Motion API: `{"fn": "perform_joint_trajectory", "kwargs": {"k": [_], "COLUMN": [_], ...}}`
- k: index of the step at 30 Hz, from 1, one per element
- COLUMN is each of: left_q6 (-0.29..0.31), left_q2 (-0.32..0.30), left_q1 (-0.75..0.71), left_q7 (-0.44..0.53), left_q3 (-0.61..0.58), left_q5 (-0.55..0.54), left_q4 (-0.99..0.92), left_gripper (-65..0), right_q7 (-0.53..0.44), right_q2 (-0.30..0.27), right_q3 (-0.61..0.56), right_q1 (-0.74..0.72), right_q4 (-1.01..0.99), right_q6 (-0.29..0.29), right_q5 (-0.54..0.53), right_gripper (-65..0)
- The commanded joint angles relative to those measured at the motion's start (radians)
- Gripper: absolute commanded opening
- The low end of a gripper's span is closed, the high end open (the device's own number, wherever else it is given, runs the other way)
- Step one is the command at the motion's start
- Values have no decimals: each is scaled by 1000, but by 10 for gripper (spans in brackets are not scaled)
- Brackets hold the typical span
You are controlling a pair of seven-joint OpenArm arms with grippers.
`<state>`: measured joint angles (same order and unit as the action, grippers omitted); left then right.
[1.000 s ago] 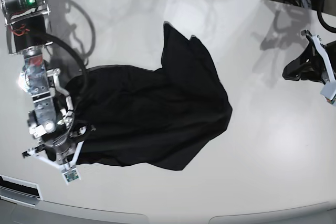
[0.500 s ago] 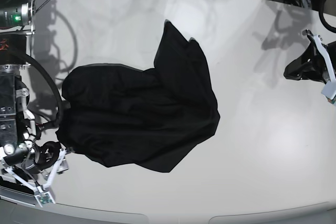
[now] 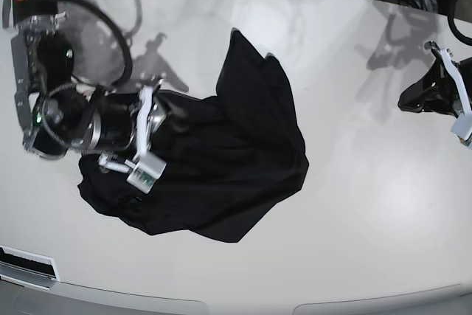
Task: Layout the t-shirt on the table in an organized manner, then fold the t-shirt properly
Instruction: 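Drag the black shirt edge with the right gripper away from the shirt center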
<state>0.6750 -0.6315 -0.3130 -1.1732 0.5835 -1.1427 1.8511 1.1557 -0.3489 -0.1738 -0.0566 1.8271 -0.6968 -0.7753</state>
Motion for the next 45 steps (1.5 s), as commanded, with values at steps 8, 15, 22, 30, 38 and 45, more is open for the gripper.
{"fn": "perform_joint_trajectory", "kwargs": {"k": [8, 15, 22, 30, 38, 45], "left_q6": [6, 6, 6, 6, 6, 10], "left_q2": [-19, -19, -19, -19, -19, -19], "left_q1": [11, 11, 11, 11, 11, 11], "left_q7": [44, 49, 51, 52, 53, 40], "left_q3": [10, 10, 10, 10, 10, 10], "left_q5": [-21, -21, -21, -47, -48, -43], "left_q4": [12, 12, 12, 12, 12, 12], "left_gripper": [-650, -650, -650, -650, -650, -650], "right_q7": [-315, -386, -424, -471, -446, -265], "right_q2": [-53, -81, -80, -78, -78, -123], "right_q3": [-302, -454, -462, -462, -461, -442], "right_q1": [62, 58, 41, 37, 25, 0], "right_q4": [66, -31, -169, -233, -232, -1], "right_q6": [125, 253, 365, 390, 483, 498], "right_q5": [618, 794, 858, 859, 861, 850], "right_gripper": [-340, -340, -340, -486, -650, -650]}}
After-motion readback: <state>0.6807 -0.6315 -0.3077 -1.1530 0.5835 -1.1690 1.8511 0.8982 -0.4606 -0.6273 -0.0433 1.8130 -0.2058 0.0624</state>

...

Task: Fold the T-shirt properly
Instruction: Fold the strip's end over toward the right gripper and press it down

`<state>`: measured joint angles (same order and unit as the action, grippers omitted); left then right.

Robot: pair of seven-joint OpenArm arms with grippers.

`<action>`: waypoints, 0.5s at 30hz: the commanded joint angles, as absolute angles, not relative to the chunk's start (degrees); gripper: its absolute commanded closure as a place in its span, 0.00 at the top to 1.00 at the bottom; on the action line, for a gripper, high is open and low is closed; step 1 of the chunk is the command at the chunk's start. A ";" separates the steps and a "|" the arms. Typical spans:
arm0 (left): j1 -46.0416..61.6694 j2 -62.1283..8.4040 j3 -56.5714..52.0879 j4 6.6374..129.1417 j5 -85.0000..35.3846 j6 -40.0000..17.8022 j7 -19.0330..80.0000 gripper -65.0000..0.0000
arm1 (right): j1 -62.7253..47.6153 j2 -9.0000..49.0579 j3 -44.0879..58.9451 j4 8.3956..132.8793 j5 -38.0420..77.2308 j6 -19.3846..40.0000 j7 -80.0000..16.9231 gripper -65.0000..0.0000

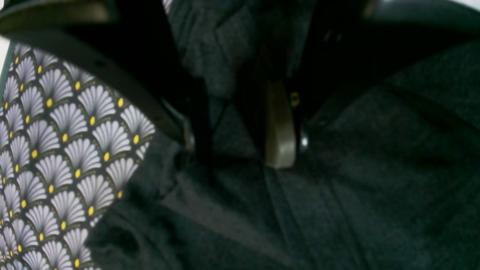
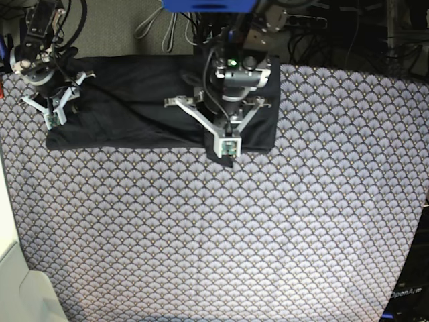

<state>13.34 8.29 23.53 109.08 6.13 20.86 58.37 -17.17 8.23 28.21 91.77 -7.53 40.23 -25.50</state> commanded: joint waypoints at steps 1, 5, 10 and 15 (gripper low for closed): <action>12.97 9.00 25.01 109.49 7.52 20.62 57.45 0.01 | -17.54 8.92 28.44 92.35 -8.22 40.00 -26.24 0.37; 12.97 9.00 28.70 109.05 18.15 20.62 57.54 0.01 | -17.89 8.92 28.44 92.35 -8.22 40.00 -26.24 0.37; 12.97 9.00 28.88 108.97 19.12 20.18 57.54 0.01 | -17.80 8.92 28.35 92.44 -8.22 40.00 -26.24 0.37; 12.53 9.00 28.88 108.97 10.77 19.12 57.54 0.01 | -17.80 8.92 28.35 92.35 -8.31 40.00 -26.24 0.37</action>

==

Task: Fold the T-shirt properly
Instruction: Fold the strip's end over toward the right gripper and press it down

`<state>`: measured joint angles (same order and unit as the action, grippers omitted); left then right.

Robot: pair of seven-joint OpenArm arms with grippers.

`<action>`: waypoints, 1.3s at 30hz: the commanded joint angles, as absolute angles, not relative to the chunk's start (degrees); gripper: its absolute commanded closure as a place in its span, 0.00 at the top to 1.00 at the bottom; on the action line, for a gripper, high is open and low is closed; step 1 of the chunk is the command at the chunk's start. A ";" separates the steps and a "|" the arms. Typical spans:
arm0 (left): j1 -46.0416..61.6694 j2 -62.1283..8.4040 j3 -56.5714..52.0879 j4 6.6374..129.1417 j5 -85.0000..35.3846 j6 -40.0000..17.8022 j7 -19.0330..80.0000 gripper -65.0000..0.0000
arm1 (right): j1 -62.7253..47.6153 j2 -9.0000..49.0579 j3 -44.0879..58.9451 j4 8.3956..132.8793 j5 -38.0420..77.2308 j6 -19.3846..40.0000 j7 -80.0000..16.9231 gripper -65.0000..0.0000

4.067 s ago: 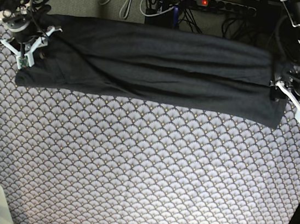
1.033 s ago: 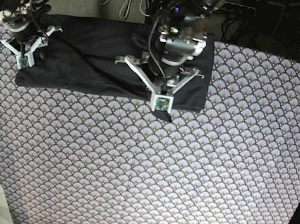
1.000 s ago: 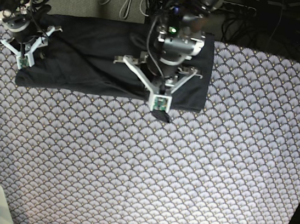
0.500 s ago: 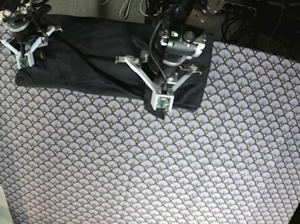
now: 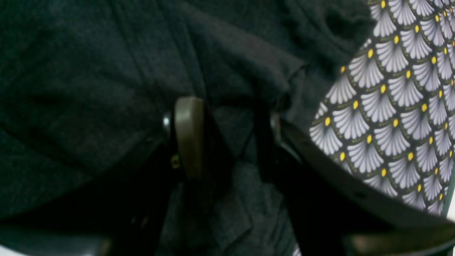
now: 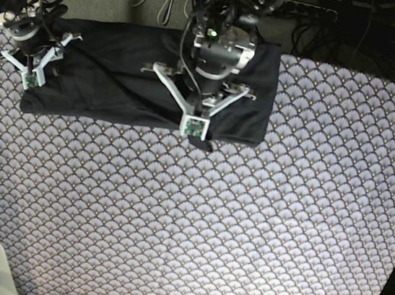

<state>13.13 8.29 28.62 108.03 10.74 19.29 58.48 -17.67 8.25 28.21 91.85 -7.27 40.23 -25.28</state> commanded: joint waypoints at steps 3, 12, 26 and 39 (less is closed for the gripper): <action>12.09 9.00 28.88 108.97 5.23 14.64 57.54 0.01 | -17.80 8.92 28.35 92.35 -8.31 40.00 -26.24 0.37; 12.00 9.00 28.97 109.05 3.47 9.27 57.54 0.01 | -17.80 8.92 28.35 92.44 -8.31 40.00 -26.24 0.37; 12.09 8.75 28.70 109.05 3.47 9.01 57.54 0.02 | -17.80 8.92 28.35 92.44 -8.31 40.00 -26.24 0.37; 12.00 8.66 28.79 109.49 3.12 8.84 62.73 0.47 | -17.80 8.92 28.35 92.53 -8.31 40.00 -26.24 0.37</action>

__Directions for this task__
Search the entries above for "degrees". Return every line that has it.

__Response below__
`<action>`: waypoints, 0.5s at 30hz: the commanded joint angles, as absolute angles, not relative to the chunk's start (degrees); gripper: its absolute commanded closure as a place in its span, 0.00 at the top to 1.00 at the bottom; on the action line, for a gripper, high is open and low is closed; step 1 of the chunk is the command at the chunk's start. A ";" separates the steps and a "|" the arms. Typical spans:
`<action>`: waypoints, 1.3s at 30hz: the commanded joint angles, as absolute angles, not relative to the chunk's start (degrees); gripper: its absolute commanded closure as a place in its span, 0.00 at the top to 1.00 at the bottom; on the action line, for a gripper, high is open and low is closed; step 1 of the chunk is the command at the chunk's start. A ";" separates the steps and a "|" the arms. Typical spans:

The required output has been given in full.